Richard Zurawski wants a science advisory committee at city hall

“Without the proper could go down many blind alleys, waste a lot of money.”

District 12 councillor Richard Zurawski outside - council chambers. - THE COAST
District 12 councillor Richard Zurawski outside council chambers.

It’s foolhardy to make decisions without the proper advice, which is one reason councillor Richard Zurawski wants to create a science advisory committee for HRM.

“When you start talking about the politics and the decisions without a science council, you’re stabbing in the dark,” says the councillor for Timberlea-Beechville-Clayton Park-Wedgewood.

Zurawski broached the idea last week at a committee of the whole meeting to set council’s strategic framework for the next four years. While HRM has several scientific minds on the Regional Watersheds Advisory Board, and some experts working in-house at City Hall, there is no advisory board specifically dedicated to the sciences.

“Science is implicitly implied, but nobody knows what it is,” says Zurawski. “So what we need is an advisory board to say, ‘OK, this makes sense. This doesn’t make sense.’”

In the councillor’s view, that could take the shape of scientists from across different disciplines—education, medicine, the environment—coming together to advise council and municipal staff on everything from the latest climate change research to issues in setting up Halifax’s planned public wi-fi.

“We have many advisors. We have economic advisors. We think nothing about hiring groups of economists to come in and give us their witchcraft, so why not bring in a group of scientists?”
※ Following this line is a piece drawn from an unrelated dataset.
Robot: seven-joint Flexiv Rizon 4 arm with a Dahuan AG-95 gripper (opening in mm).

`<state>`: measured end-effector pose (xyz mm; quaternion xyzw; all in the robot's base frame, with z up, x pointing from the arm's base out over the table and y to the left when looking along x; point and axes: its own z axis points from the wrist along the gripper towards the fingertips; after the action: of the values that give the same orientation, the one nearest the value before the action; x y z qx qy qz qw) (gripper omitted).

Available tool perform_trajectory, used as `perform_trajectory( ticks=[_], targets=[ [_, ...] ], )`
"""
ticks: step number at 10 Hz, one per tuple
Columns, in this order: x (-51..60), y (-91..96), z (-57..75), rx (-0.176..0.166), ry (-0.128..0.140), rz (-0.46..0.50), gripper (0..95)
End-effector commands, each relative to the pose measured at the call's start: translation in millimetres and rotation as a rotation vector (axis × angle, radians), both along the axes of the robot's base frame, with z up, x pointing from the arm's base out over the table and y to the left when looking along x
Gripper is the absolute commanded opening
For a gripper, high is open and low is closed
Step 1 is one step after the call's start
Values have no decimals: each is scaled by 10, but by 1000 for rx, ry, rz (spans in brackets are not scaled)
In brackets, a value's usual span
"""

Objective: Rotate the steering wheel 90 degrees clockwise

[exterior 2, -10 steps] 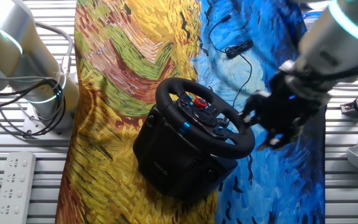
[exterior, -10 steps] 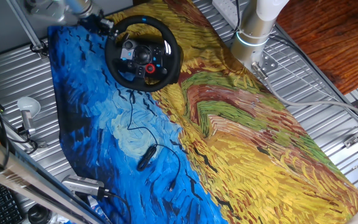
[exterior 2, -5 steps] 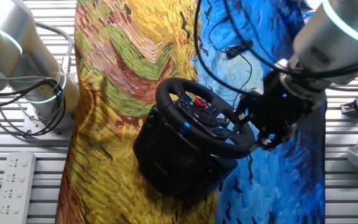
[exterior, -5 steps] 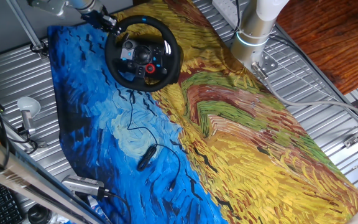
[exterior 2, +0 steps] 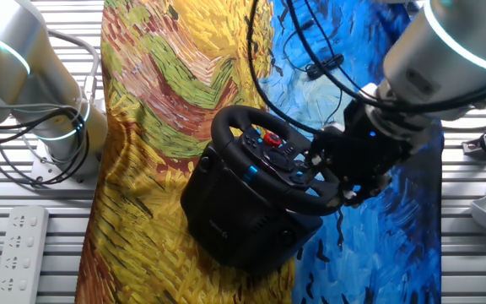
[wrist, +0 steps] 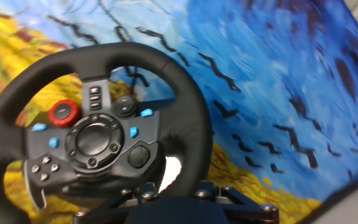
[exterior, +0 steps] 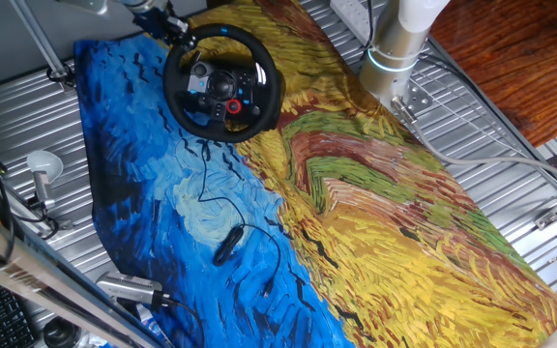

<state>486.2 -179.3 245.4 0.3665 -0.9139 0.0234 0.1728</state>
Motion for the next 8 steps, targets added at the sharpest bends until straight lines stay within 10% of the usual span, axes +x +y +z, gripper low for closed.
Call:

Zurawski, whose PhD from Mount Saint Vincent University focused on how the media portrays science, says there are “all sorts of memes out there” and unverified internet facts causing misinformation in the public sphere. In a post-truth world of fake news, that problem is likely going to get worse before it gets better. All the more reason, he says, for the new advisory group.

“We’re becoming more and more disenfranchised from fact-based decision-making and decision-making that is based in evidence, and the only way to make sure that our decision making is evidence-based is to have a science council,” says Zurawski. “Without the proper advice, when things change, you could go down many blind alleys, waste a lot of money.”